Masters provides golf business benefits for Augusta
If you wander too close to the gates of the Augusta National Golf Club, the chances are you will attract the attention of the private police force.
The club values anonymity and there is a reason for that - it is one of the world's most coveted courses and membership is by invitation only.
But every April the whole place is opened to the public when the Masters is held here, one of the four "majors" - the quartet of the most prestigious professional golf tournaments in the world.
The tournament began back in the 1930s and has always been hosted by Augusta National; its very history is intricately woven into the story of the city of Augusta.
It is hard to think of one without the other.
"We're very fortunate to have a major each and every year," says Augusta's mayor Deke Copenhaver.
"The international exposure it gives the city is something that is a huge benefit.
"It stimulates tourism - they want to see the course, they want to see our downtown, so its something that is impacting the city from a positive perspective throughout the year."
'Busy and exciting'
The mayor's claim is borne out by the figures.
Augusta regularly ranks as amongst the strongest US cities economically and many businesses make more than half of their annual profits during the week of the Masters.
The landmark Partridge Inn - which describes itself as a "grand, colourful" hotel - is a good example.
The walls of its corridors and banquet halls are full of grainy old black and white pictures of guests putting golf balls in the corridors as Masters fever takes hold.
"For us its a good chunk of our annual income," says Brian Cole, general manager of the Inn.
"It's definitely a busy and exciting time," he adds.
"A lot of businesses in town rev up for this time period, they basically target their work around the tournament."
The association with one of golf's most famous tournaments has an almost irresistible pull for certain businesses.
Almost all of America's golf cars and buggies are made either in, or close by, to the city of Augusta and these manufacturers are major employers in the region.
At the E-Z-GO factory, where the workforce is around 800 strong, golf cars are rigorously tested on a track which comes complete with trenches, humps and steep inclines; standards to match a tournament that challenges the world's best golfers, perhaps.
E-Z-GO president Kevin Holleran admits that building golf vehicles close to the Augusta National Golf Club comes with its own advantages.
"Golf is our history," declares Mr Holleran proudly.

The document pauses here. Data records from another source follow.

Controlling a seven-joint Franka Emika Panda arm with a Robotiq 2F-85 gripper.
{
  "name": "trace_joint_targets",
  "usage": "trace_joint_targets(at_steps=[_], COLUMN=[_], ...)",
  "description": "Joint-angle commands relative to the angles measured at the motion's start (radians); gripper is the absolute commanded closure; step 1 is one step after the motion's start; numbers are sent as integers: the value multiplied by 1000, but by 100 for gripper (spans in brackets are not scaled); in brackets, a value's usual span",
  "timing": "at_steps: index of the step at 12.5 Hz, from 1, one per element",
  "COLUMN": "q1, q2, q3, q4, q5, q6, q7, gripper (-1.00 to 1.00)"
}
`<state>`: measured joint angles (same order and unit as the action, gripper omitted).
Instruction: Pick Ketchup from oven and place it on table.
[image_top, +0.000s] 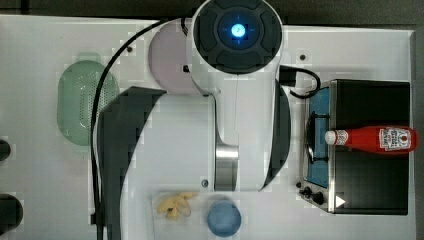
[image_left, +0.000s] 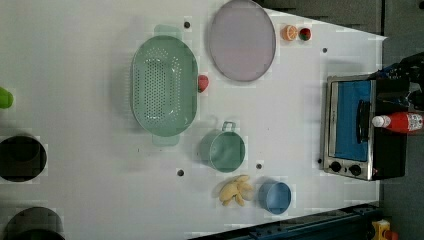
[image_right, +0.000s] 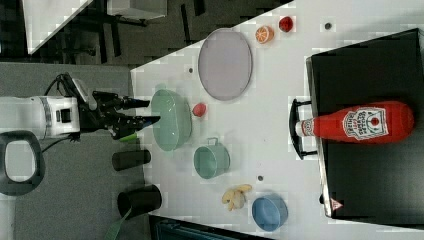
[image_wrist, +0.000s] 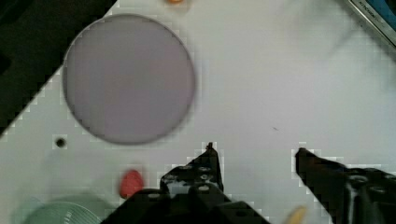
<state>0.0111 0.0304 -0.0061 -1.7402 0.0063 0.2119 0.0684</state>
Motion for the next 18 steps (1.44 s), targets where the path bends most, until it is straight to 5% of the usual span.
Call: trace_joint_targets(at_steps=[1,2,10,18], q1=[-131,-133,-154,-161], q2=[-170,-165,-46,124], q3=[17,4,-242,-515], q4=[-64,-65,-64,-64], q5=[-15,-15,-16,-15], q6=[-113,-113,-47,290], q7=[-45,-45,-45,-46], gripper=[-49,-100,-100,-100])
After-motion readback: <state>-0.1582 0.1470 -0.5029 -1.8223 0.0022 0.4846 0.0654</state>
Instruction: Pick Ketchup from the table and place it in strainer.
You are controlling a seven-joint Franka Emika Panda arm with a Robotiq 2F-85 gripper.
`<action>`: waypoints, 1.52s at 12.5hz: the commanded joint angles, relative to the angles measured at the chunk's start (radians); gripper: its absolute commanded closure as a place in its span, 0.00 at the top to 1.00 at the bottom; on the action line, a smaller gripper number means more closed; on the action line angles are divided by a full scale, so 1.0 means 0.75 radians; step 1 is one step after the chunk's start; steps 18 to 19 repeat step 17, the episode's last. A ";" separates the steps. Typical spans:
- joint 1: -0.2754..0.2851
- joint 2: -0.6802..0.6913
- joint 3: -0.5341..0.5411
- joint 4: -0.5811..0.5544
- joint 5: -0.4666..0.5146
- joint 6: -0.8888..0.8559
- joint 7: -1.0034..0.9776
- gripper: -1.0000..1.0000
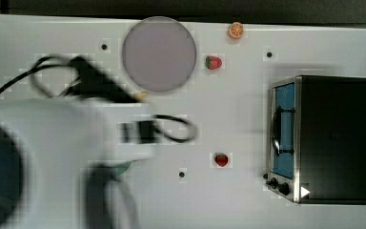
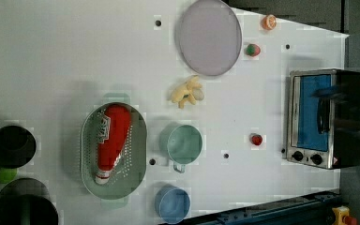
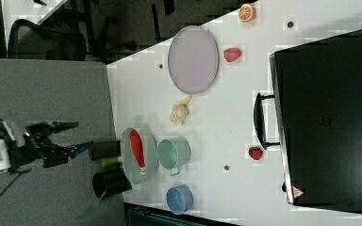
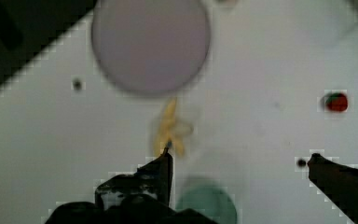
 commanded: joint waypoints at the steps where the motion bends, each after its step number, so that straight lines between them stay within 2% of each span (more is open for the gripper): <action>1: -0.053 0.020 -0.190 -0.023 0.000 -0.061 -0.057 1.00; 5: -0.053 0.015 -0.370 -0.019 0.006 -0.114 -0.091 1.00; 10: -0.049 0.027 -0.326 -0.017 0.015 -0.121 -0.090 1.00; 13: -0.042 0.027 -0.308 -0.017 0.041 -0.211 -0.089 1.00; 19: -0.041 0.028 -0.300 -0.017 0.041 -0.197 -0.089 1.00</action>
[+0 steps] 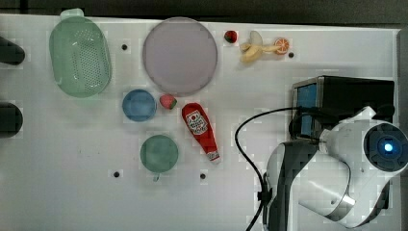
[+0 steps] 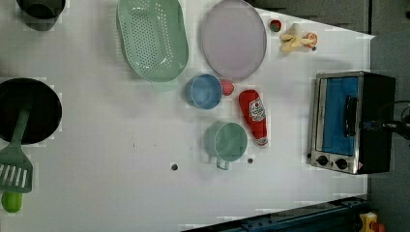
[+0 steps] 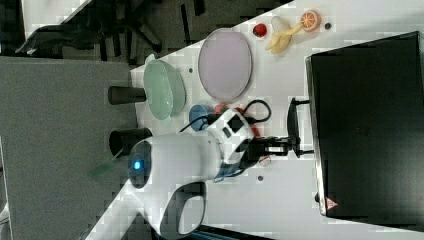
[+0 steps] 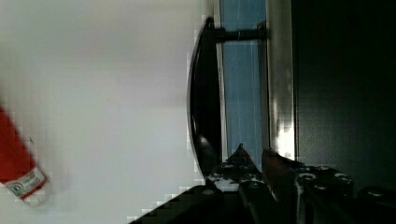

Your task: Flap open oven.

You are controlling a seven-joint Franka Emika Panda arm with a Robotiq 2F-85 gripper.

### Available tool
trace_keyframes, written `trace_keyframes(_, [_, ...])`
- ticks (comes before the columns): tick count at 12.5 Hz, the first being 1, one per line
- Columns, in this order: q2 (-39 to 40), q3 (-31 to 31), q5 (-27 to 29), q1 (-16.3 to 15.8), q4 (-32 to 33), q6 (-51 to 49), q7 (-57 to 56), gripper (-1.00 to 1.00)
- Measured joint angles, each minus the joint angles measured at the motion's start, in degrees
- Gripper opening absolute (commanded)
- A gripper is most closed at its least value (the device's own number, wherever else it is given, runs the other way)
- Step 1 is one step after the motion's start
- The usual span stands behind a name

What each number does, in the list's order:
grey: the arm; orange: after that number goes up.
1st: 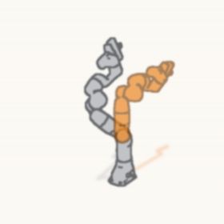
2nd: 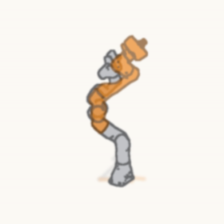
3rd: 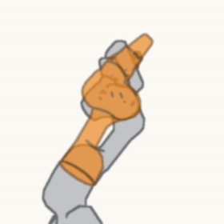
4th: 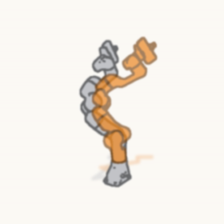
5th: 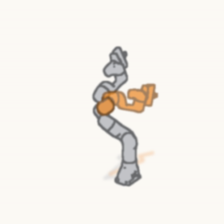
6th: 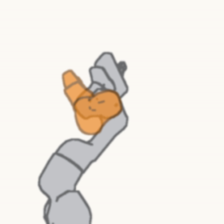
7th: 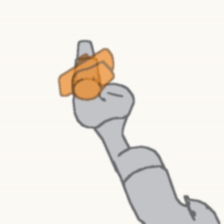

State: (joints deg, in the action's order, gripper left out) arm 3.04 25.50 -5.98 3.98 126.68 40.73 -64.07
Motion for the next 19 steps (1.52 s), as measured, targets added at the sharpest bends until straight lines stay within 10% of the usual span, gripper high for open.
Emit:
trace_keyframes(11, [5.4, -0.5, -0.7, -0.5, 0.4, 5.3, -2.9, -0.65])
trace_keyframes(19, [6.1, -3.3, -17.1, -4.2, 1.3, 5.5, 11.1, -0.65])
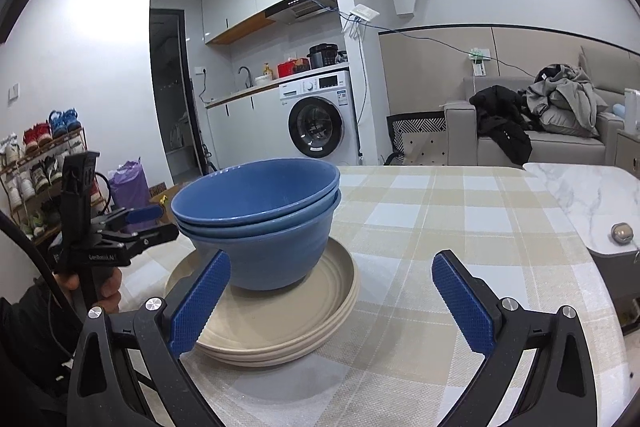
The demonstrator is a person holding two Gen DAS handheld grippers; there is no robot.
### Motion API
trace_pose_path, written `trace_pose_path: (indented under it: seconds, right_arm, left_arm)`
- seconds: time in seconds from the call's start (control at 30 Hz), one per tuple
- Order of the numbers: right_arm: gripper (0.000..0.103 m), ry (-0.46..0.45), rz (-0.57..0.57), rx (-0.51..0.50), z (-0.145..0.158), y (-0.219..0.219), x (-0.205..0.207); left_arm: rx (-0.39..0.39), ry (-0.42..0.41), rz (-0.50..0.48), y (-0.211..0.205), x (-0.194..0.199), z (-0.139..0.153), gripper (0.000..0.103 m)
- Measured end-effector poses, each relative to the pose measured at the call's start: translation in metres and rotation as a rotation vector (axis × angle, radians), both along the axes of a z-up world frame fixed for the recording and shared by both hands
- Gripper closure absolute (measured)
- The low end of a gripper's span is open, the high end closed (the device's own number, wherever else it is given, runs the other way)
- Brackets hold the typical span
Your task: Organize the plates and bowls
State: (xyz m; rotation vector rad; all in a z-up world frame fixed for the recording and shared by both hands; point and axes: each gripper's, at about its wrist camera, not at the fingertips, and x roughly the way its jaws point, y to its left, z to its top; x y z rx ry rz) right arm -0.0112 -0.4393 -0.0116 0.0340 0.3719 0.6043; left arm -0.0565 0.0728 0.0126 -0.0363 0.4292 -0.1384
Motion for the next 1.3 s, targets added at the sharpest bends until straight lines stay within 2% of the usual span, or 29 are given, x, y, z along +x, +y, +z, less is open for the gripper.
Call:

"[We are] able to call on the golf professional, the club managers who are buying our product, and they know we are in Augusta, Georgia," he adds.
"It has a way of just validating the company name, knowing that our home town is in one of the real hotbeds for the golf industry."
The gravitational pull of the Masters has become a powerful force for the city of Augusta.
Having an international reputation for organising a major sporting event every year has been a boon for other events and other sports.
Augusta now hosts one of the largest Ironman triathlon competitions in the world, and just about every sport you can think of holds events in the city.
"It's definitely beneficial to have recognition for that type of prestigious event," says Tammy Stout, executive director of the Augusta Sports Council.
She says that for event organisers finding a suitable location is often the biggest obstacle.
"But when you're known to be the home of the Masters that challenge is no longer there," she adds.
"It's kind of an understood quiet reputation that you have for hosting the best sporting event in the world."
For the city of Augusta and the state of Georgia the Masters plays a vital economic role, as does the sport of golf.
It's estimated that the game generates more than $5bn (£3.1bn) annually and keeps almost 60,000 people in work in this state alone; in Florida, Texas, California and New York those figures are even higher.
The Masters is then, without doubt, a tour de force for the city of Augusta.
As the tournament grows closer hotels, restaurants and local golf clubs brace themselves for an influx of eager spectators and prices rocket.
The Forest Hills Golf Club is the nearest public course to the Augusta National, a geographical fact that helps fill its greens and fairways with golfers at this time of year.
The club's general manager and golf pro Brad Parker says as soon as the azaleas start to bloom then it is time for one of the sports greatest tournaments to begin.
"The aura that the Masters gives off means that it is time for golf."